Work to complete: In full and without alteration, copy the listing.

::: Data listing :::

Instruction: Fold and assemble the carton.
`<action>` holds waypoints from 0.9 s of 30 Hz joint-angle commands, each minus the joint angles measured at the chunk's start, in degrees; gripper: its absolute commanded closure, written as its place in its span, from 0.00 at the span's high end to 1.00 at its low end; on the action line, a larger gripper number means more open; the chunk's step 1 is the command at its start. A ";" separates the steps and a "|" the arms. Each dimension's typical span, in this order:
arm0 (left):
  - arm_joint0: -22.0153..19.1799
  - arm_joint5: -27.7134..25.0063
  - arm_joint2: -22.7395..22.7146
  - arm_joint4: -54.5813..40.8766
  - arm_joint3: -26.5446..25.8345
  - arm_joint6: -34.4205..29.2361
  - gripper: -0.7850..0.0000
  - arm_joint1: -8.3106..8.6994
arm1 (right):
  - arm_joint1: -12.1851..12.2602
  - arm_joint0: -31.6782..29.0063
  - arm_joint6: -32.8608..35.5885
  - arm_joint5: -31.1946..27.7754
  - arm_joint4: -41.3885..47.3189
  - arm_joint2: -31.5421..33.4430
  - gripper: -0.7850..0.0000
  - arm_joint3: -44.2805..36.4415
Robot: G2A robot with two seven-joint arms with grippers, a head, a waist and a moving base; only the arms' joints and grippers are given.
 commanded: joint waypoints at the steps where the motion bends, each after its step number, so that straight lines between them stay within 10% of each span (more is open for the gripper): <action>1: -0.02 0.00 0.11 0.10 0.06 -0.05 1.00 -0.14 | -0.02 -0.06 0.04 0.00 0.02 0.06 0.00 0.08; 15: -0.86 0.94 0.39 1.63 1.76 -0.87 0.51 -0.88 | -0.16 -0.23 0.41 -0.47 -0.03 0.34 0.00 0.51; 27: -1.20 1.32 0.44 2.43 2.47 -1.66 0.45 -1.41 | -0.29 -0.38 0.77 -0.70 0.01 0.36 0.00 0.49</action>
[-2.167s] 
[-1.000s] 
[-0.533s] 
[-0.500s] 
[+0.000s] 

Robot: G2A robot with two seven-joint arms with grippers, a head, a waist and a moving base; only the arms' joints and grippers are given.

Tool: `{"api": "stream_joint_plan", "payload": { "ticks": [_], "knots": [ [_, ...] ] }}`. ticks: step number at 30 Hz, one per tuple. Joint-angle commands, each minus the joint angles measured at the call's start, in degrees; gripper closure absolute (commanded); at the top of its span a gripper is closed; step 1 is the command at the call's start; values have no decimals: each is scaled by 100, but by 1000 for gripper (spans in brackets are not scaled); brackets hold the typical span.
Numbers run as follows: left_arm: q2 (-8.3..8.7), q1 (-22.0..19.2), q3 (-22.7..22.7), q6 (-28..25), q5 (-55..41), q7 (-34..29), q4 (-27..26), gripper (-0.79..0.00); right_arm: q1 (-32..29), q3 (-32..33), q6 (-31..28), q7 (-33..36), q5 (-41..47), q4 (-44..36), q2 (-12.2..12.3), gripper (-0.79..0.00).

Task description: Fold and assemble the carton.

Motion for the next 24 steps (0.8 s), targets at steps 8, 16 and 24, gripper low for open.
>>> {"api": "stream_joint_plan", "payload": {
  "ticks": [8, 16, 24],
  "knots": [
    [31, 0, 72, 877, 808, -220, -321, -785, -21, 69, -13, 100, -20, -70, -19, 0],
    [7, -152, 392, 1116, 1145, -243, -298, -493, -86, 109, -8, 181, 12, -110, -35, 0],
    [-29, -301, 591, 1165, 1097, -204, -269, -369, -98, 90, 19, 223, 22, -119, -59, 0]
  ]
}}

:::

Task answer:
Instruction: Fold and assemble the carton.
`<action>` holds waypoints from 0.9 s of 30 Hz joint-angle commands, each minus the joint angles measured at the chunk's start, in degrees; gripper: its absolute commanded closure, written as its place in its span, from 0.00 at the span's high end to 1.00 at its low end; on the action line, a larger gripper number means more open; the chunk's step 1 is the command at its start. A ";" separates the steps and a "|" the arms. Each dimension's typical span, in this order:
arm0 (left):
  - arm_joint0: -22.0153..19.1799
  - arm_joint5: -27.7134..25.0063
  - arm_joint2: -22.7395..22.7146
  - arm_joint4: -54.5813..40.8766
  - arm_joint3: -26.5446..25.8345
  - arm_joint6: -34.4205..29.2361
  - gripper: -0.7850..0.0000
  - arm_joint1: -8.3106..8.6994
arm1 (right):
  - arm_joint1: -12.1851..12.2602
  - arm_joint0: -31.6782..29.0063
  - arm_joint6: -32.8608..35.5885
  - arm_joint5: -31.1946..27.7754
  - arm_joint4: -41.3885..47.3189
  - arm_joint2: -31.5421..33.4430
  - gripper: -0.7850..0.0000
  - arm_joint3: -44.2805..36.4415
Robot: G2A robot with two seven-joint arms with grippers, a head, a waist and a moving base; only the arms' joints and grippers are given.
 commanded: joint waypoints at the steps where the motion bends, each after its step number, so that straight lines between them stay within 10% of each span (more is open for the gripper): <action>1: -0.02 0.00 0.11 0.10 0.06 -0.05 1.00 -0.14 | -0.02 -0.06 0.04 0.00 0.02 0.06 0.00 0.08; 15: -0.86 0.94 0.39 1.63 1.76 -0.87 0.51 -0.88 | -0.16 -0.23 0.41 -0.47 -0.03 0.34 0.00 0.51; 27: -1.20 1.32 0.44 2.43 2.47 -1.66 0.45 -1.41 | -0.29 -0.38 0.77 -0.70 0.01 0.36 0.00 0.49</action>
[-2.167s] 
[-1.000s] 
[-0.533s] 
[-0.500s] 
[+0.000s] 

Robot: G2A robot with two seven-joint arms with grippers, a head, a waist and a moving base; only the arms' joints and grippers are given.

Tool: `{"api": "stream_joint_plan", "payload": { "ticks": [_], "knots": [ [_, ...] ] }}`. ticks: step number at 30 Hz, one per tuple. Joint-angle commands, each minus the joint angles measured at the call's start, in degrees; gripper closure absolute (commanded); at the top of its span a gripper is closed; step 1 is the command at the call's start; values have no decimals: each is scaled by 100, but by 1000 for gripper (spans in brackets are not scaled); brackets hold the typical span.
Numbers run as follows: left_arm: q2 (-8.3..8.7), q1 (-22.0..19.2), q3 (-22.7..22.7), q6 (-28..25), q5 (-55..41), q7 (-34..29), q4 (-27..26), gripper (-0.79..0.00); right_arm: q1 (-32..29), q3 (-32..33), q6 (-31..28), q7 (-33..36), q5 (-41..47), q4 (-44..36), q2 (-12.2..12.3), gripper (-0.79..0.00).

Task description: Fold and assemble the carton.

Motion for the next 24 steps (0.8 s), targets at steps 8, 16 and 24, gripper low for open.
>>> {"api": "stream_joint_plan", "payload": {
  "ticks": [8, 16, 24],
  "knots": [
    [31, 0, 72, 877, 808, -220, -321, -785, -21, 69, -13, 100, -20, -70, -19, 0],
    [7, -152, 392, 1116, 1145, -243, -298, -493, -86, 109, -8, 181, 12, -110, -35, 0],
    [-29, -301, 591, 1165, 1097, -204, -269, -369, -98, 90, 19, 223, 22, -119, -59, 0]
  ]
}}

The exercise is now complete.